Most respondents to a poll on Swiss-European ties say that Switzerland clearly depends on the rest of the continent. The survey comes at a time when Switzerland’s political ties to Europe are at a difficult crossroads.
Europe’s troubles of recent years have not led to fewer people identifying themselves as European. To the contrary, the figure rose to 67% over a 12-month period ending in July, according to the latest Eurobarometer studyexternal link.
In Switzerland though, feeling “European” is a more complex question, given that the country is surrounded by the EU bloc but not a part of it.
When asked whether they felt like a part of Europe, about 49% of Swiss users of the politbox election quiz app said that they did, in some sense. Those that replied with a ‘no’ still said they understood the need to maintain close ties. The figure rose to 55% in the affirmative when asked “does Switzerland need Europe?”
Swiss-EU relations have been regulated by a complex series of bilateral accords covering everything from public procurement to overland transport and the Schengen / Dublin treaties on border controls and asylum applications.
However it’s the bilateral agreement enabling the free movement of people that has soured Swiss-EU relations. In February 2014, Swiss voters decided to force the government’s hand, demanding the re-introduction of quotas for foreign workers, regardless of their country of origin.
Halfway to the February 2017 deadline for implementation, negotiations have not gotten very far. The unresolved issue has kept it at the forefront of the political debate - and on people’s minds.
This pair of young people, interviewed by the politbox team and Swiss Public Television SRF in Kreuzlingen, near the border with Germany, felt “the bilateral agreements should stay, since isolation is no solution. Foreigners should have the opportunity to integrate. But Swiss culture must be preserved.”

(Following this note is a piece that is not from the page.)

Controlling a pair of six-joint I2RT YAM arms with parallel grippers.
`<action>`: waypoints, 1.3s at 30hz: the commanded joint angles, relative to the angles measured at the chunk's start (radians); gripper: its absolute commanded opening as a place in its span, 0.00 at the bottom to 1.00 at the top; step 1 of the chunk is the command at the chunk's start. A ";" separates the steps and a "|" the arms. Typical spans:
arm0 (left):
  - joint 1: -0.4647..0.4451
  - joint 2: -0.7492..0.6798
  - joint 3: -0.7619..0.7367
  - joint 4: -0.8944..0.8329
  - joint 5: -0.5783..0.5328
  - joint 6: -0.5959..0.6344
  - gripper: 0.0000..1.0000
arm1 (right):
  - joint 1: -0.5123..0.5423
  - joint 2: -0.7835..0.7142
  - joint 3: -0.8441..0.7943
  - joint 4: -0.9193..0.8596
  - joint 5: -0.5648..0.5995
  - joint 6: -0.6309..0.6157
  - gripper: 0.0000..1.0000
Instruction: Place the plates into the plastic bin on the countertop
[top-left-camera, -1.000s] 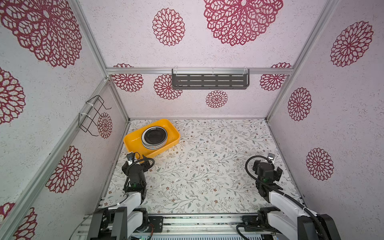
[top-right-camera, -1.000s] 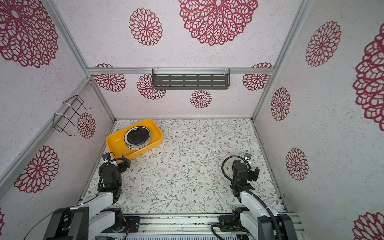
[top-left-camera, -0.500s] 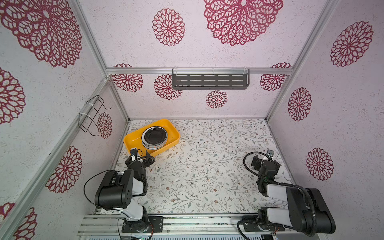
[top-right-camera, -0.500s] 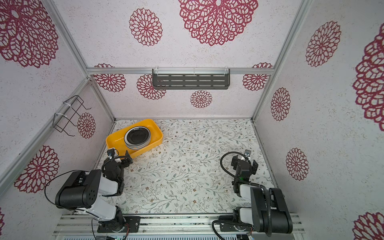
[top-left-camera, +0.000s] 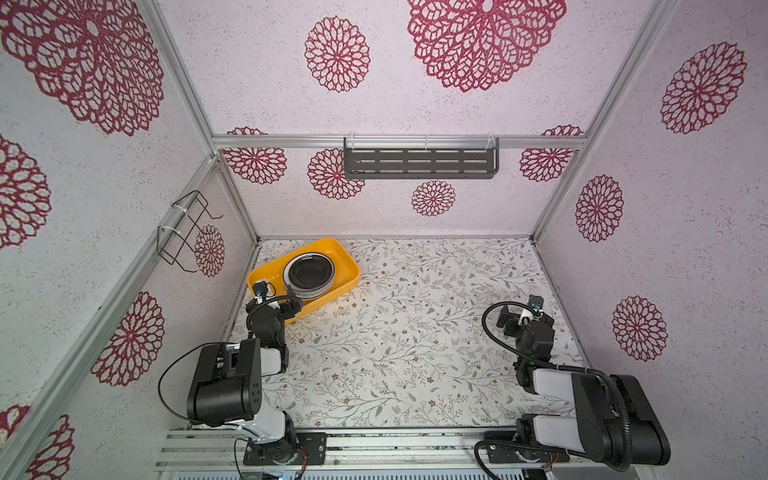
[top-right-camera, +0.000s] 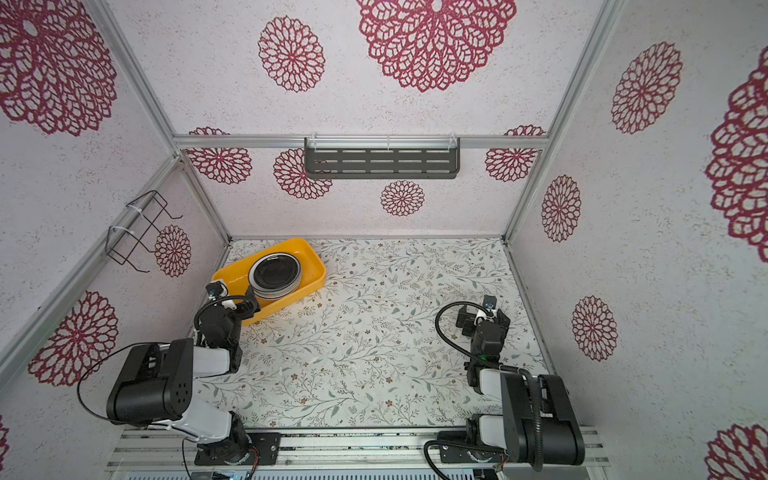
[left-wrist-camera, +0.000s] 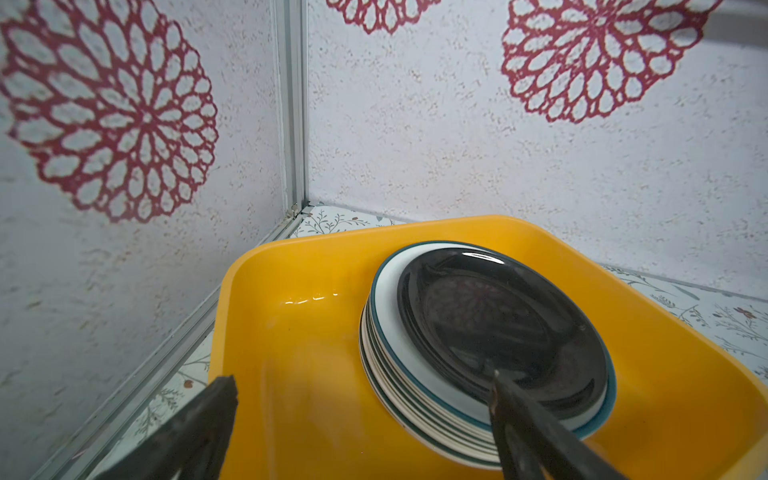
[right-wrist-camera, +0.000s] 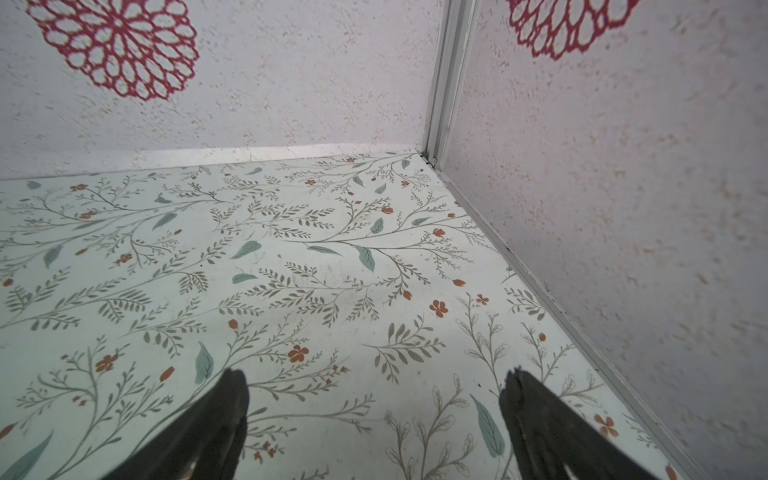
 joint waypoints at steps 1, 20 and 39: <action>0.001 -0.012 0.002 -0.042 0.020 0.009 0.97 | 0.003 0.090 -0.001 0.182 -0.049 0.025 0.99; -0.032 0.000 0.076 -0.180 -0.062 0.027 0.97 | 0.017 0.213 0.082 0.129 -0.039 0.018 0.99; -0.039 -0.008 0.062 -0.160 -0.076 0.032 0.97 | 0.022 0.205 0.065 0.157 -0.017 0.016 0.99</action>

At a meeting of the European Youth Parliamentexternal link in Bern recently, 20-year-old Lukas Siegfried, who’s from Switzerland, summed up the challenging Swiss-EU relationship.
“I don’t think Switzerland has the right to think of itself as an island, in an egoistic way, profiting from the European Union but not joining them. We benefit from them, but they don’t benefit from us.”
However, Switzerland does not have many carrots to offer in talks with Brussels. For example, the EU is interested in an additional agreement on electricity, but it doesn’t need the Swiss to make it happen. Negotiations over keeping access to research funding and student exchange programmes are also decidedly one-sided, with the stakes much higher for the Swiss.
Going forward, the Swiss government is relying on the fact that neighbouring Germany, Italy, France and Austria “have interests that they will defend,” as Economics Minister Johann Schneider-Ammann recently put it, which are often the same as or related to Switzerland’s interests. Specifically, Schneider-Ammann cited the hundreds of thousands of cross-border workers who live in neighbouring countries but commute to Switzerland to work.
Most recently, the government appointed a special envoy, Jacques de Watteville, to take charge and bring “new perspectives” to the proceedings, as Foreign Minister Didier Burkhalter put it.
But “the starting point is difficult, and remains difficult,” said Swiss President Simonetta Sommaruga last week at a joint press conference with Angela Merkel, when the German leader visited Bern.
Merkel agreed that “some problems remain to be solved” in the bilateral relations between the countries, referring to the question of the immigration quotas. But she was also optimistic.
“We share fundamental priorities and principles,” Merkel pointed out when receiving an honorary doctoral degree at the University of Bern on September 3. “And some of the elements of the EU rulebook are also applied in Switzerland.”